TASK STATEMENT ->
From the first line below to the last, reproduce the material exactly and leave out the images.

SOURCE MATERIAL ->
★ ★ ★ ★

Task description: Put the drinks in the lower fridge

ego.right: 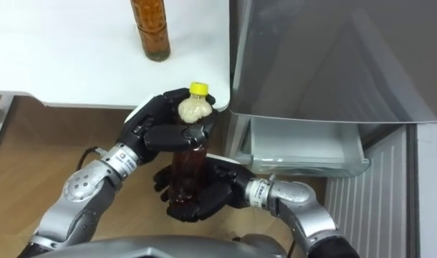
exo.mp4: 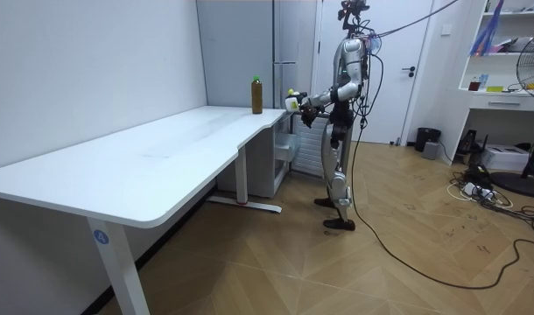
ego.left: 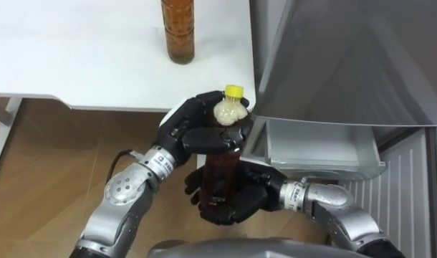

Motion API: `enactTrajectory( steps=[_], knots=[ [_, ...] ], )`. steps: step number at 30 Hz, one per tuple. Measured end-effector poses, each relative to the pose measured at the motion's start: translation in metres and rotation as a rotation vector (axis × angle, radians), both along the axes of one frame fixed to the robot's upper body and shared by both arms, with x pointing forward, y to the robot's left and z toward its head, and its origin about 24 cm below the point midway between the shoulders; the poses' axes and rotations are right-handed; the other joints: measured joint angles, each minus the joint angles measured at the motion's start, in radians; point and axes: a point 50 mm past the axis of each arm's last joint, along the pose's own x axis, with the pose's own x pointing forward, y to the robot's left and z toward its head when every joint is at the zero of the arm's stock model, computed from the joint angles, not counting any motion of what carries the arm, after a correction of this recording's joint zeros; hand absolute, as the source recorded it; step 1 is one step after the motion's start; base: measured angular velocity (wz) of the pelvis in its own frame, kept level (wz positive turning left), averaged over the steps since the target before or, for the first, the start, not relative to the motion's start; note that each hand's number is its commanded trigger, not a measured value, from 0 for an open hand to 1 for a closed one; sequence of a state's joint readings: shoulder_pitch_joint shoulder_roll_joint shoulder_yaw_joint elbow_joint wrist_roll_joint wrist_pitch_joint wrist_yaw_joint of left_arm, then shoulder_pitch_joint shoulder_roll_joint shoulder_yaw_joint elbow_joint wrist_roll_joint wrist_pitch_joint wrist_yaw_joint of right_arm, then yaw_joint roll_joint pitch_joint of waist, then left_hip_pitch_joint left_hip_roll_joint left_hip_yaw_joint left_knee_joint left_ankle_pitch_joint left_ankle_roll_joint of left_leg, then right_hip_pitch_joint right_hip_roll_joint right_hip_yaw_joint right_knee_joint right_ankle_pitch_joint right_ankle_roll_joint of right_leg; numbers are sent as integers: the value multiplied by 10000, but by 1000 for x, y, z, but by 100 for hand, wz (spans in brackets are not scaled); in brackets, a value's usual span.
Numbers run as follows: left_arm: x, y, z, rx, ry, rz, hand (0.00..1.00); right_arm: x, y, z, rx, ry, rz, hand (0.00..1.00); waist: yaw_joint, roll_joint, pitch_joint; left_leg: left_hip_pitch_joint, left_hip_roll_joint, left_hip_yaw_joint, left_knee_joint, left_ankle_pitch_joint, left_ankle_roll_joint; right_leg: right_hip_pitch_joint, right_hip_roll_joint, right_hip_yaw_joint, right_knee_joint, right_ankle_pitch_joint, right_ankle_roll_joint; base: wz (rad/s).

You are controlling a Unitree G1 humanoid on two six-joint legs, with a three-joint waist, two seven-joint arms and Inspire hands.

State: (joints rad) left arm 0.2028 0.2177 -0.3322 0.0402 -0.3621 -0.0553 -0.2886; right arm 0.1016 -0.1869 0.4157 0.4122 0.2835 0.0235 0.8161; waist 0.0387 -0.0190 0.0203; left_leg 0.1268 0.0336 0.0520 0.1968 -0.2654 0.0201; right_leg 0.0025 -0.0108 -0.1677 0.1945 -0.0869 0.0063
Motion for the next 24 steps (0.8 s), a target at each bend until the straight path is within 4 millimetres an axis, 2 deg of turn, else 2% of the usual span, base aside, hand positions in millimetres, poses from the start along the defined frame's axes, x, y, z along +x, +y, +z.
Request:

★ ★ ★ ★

SOLUTION TO THE PROBLEM ->
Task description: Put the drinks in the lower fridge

ego.right: 
exo.mp4: 
ego.left: 

Motion API: `enactTrajectory( steps=[_], knots=[ [_, ...] ], )`. steps: step number at 30 Hz, one per tuple. Measured end-effector poses, each relative to the pose measured at the motion's start: translation in metres and rotation as a rotation vector (axis × angle, radians), both along the axes of one frame fixed to the robot's upper body and shared by both arms, with x pointing forward, y to the robot's left and z toward its head, and its origin about 24 cm below the point midway between the shoulders; the poses' axes and rotations are right-handed; the other joints: measured joint angles, each minus the joint angles measured at the motion's start, in radians; point and axes: a point 50 mm past the axis of each arm's last joint, along the pose's own x axis, with the pose's own x pointing forward, y to the robot's left and z toward its head when every joint is at the zero of the arm's stock model, computed from the joint angles, not counting any motion of what carries the arm, after a correction of this recording's joint zeros; hand absolute, as the source recorded it; step 1 is one step after the motion's start; base: measured angular velocity (wz) of the pelvis in its own frame, kept level (wz positive turning left), averaged over the steps since the target before or, for the first, the start, not relative to the motion's start; note that each hand's number is its commanded trigger, not a measured value, from 0 for an open hand to 1 for a closed one; sequence of a state's joint readings: shoulder_pitch_joint shoulder_roll_joint shoulder_yaw_joint elbow_joint wrist_roll_joint wrist_pitch_joint wrist_yaw_joint of left_arm, then shoulder_pitch_joint shoulder_roll_joint shoulder_yaw_joint elbow_joint wrist_roll_joint wrist_pitch_joint wrist_yaw_joint of right_arm, then yaw_joint roll_joint pitch_joint of waist, then left_hip_pitch_joint left_hip_roll_joint left_hip_yaw_joint left_knee_joint left_ankle_pitch_joint left_ankle_roll_joint of left_leg, then right_hip_pitch_joint right_hip_roll_joint right_hip_yaw_joint right_knee_joint right_ankle_pitch_joint right_ankle_roll_joint of right_leg; numbers are sent as integers: the value multiplied by 10000, but by 1000 for x, y, z, but by 100 for hand, wz (spans in brackets are not scaled); in brackets, a value's usual span.
Numbers run as follows: left_arm: x, y, z, rx, ry, rz, hand (0.00..1.00); right_arm: x, y, z, rx, ry, rz, hand (0.00..1.00); waist: yaw_joint, roll_joint, pitch_joint; left_leg: left_hip_pitch_joint, left_hip_roll_joint, left_hip_yaw_joint, left_knee_joint, left_ankle_pitch_joint, left_ankle_roll_joint; right_leg: right_hip_pitch_joint, right_hip_roll_joint, right_hip_yaw_joint, right_knee_joint, right_ankle_pitch_joint, right_ankle_roll_joint; base: wz (rad/s).

You are controlling a Unitree G1 humanoid on two six-joint legs, with a three-joint waist, two seven-joint arms and Inspire hands.

State: (joints rad) left arm 0.2028 0.2177 -0.3322 0.0402 -0.3621 -0.0553 -0.2886; right arm 0.1016 -0.1869 0.4157 0.4122 0.2835 0.0235 0.8161; waist 0.0387 -0.0190 0.0203; left_leg 0.1268 0.0336 0.0520 0.1968 -0.2654 0.0201; right_leg 0.0025 -0.0108 -0.1677 0.1945 -0.0869 0.0063
Motion for the next 24 steps (0.8 s), a target at each bend until the straight path is within 4 millimetres an axis, 2 deg of turn, else 2% of the usual span, base aside, hand positions in millimetres, poses from the start along the defined frame's axes, x, y, z along +x, +y, +z.
Request:

The given output is the complete response.